You can't say I didn't tell you. I've been harping on about the scandal of Mario Draghi (head of the European Central Bank - and ex-european director of Goldman Sachs) printing hundreds of billions of cheap money for his banker friends for two months - following the 489 billion that he handed out on the 21st December.
Today is the second of these bank bonanza days that Draghi has organized. In France it gets a mention in Le Monde, as well as in a few websites for investors such as Credaxis and Challanges. There's a bit in the Irish Times, and another mention in an Australian Investors website. But nothing in the Guardian at all, and the rest of the press seems silent apart from the Financial Times. And who has been talking about how the money could be used?
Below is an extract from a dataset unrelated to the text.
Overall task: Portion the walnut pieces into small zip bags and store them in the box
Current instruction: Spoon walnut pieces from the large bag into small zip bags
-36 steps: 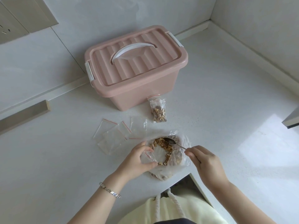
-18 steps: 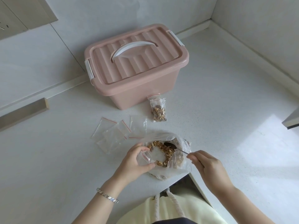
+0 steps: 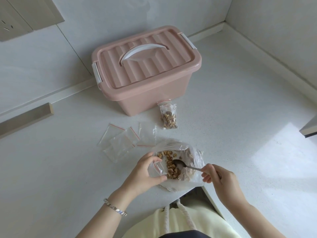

Has anyone else been mentioning paragraph 2 of article 123 of the Lisbon Treaty which allows the BCE to lend to "publicly-owned credit institutions"? Has anyone else proposed that instead of lending €500 billion to banks (a number mentioned as a possibility by the Financial times), some of that money could be lent to the Greek government so that they could pay the same interest rates that the BCE offers commercial banks, rather than the 25.91% currently charged by the markets?
This is so depressing. It appears that the media are almost completely silent about what I predict will be the biggest handover of taxpayers money to the banks in history - organized by Goldman Sachs.